U.S. medical scientists have found an oral drug is an acceptable alternative to chemical castration to treat prostate cancer.
"In patients with locally-advanced disease, a daily 150 mg dose of bicalutamide (Casodex) following initial radiotherapy has shown significant clinical benefits in terms of overall survival and progression-free survival, compared with radiotherapy alone," said study author Dr. William See, chairman and professor of urology at the Medical College of Wisconsin and chief of urologic surgery at Milwaukee's Froedtert Hospital.

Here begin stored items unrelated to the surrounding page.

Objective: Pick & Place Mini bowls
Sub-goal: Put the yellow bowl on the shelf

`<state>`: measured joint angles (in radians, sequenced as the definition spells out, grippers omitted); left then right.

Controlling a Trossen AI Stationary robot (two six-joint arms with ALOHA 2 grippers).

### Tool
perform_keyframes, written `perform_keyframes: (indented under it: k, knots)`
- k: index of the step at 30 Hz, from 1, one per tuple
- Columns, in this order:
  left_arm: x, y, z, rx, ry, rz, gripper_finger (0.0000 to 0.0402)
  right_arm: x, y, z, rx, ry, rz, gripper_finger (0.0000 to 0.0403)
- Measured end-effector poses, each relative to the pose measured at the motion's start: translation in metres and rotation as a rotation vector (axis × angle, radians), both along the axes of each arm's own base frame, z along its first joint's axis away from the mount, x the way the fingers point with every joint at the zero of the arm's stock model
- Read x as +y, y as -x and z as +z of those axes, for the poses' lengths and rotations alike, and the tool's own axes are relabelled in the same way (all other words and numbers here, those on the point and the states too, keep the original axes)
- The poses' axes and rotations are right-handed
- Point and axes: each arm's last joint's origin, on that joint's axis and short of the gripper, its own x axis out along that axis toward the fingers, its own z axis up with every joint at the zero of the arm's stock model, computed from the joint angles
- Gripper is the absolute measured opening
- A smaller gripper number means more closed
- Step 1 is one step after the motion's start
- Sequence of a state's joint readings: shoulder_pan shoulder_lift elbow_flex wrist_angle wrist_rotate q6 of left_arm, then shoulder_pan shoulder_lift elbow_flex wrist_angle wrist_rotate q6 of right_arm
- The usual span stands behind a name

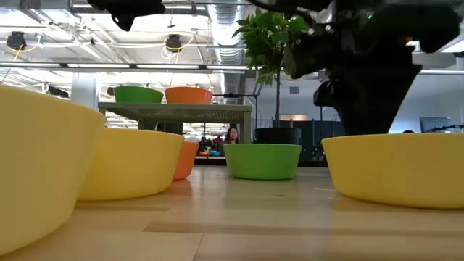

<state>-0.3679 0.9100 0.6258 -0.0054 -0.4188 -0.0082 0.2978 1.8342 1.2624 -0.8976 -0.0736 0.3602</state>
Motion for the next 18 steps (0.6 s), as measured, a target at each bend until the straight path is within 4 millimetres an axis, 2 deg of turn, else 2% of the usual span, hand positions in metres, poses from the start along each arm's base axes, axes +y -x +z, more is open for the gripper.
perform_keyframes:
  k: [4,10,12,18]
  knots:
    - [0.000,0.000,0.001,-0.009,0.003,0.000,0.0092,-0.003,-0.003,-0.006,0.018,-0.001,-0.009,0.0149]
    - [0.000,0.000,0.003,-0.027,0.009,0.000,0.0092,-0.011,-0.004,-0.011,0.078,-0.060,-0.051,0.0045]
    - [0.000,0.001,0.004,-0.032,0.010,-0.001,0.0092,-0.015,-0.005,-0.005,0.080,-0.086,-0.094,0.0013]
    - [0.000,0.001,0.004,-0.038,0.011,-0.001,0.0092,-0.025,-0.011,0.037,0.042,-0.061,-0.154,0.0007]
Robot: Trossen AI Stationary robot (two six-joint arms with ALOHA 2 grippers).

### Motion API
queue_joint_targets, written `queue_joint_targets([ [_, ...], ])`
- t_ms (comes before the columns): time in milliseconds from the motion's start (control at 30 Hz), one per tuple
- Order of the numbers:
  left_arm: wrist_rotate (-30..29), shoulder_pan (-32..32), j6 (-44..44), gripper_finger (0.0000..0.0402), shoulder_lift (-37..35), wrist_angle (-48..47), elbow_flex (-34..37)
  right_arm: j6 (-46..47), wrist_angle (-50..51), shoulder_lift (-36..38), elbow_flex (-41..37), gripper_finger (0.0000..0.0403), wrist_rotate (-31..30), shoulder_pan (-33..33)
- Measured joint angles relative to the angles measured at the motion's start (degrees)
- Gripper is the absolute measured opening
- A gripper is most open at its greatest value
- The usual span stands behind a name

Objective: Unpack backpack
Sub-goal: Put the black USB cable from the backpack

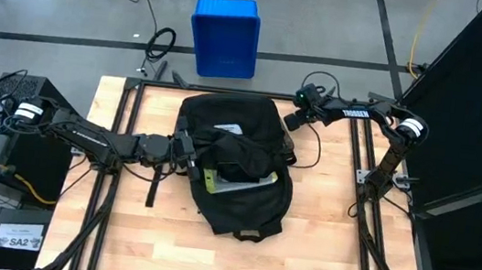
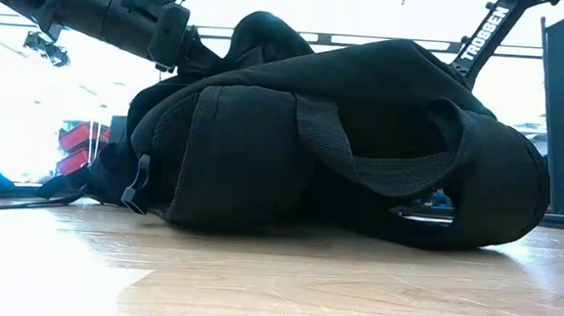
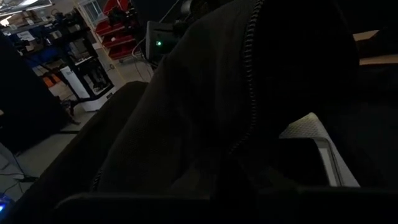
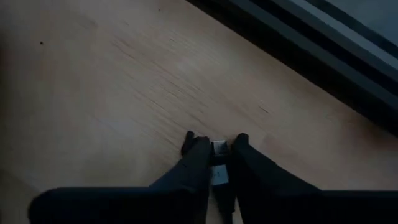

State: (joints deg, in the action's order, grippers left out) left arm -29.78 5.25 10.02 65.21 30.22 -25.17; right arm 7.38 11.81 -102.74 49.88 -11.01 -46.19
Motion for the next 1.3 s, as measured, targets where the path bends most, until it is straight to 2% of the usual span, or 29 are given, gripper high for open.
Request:
queue_joint_targets([
  [167, 0.0, 0.0, 0.0, 0.0, 0.0, 0.0, 0.0, -1.0, 1.1, 1.2, -0.1, 0.0005, -0.1, 0.3],
  [333, 0.0, 0.0, 0.0, 0.0, 0.0, -0.1, 0.0, -0.6, 9.3, 8.7, -1.2, 0.0001, -2.9, 3.0],
  [500, 0.0, 0.0, 0.0, 0.0, 0.0, -0.2, 0.0, 0.8, 15.7, 22.1, -0.7, 0.0001, -7.4, 7.3],
  [667, 0.0, 0.0, 0.0, 0.0, 0.0, 0.0, 0.0, 4.7, 18.9, 37.5, -0.5, 0.0001, -8.0, 12.5],
  [833, 0.0, 0.0, -0.5, 0.0, 0.0, 0.2, 0.0, 8.1, 18.0, 51.2, -0.6, 0.0001, -6.5, 18.2],
  [967, 0.0, 0.0, -1.0, 0.0, 0.0, 0.2, 0.0, 9.8, 12.8, 59.3, -0.6, 0.0001, -2.4, 22.4],
  [1133, 0.0, 0.0, -1.5, 0.0, 0.0, 0.3, 0.0, 10.1, 4.8, 64.4, -0.4, 0.0001, 1.9, 27.3],
  [1300, 0.0, 0.0, -1.5, 0.0, 0.0, 0.3, 0.0, 10.4, 10.3, 62.9, -0.4, 0.0, -0.7, 30.1],
])
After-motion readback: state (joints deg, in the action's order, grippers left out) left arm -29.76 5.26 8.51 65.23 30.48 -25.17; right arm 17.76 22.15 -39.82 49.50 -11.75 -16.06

The double-blind, randomized study followed 1,370 early prostate cancer patients who received radiotherapy with curative intent. After a median follow-up of 7.2 years, the researchers found those receiving the daily Casodex regimen reduced their risk of disease progression by 44 percent, and overall risk of death by 35 percent, compared with those receiving a placebo.
"Although many of the adverse effects of castration therapy are manageable, they can have a detrimental effect on quality of life," said See "Here we have evaluated the efficacy and tolerability of a non-castration-based therapy, and found the survival rates to be similar."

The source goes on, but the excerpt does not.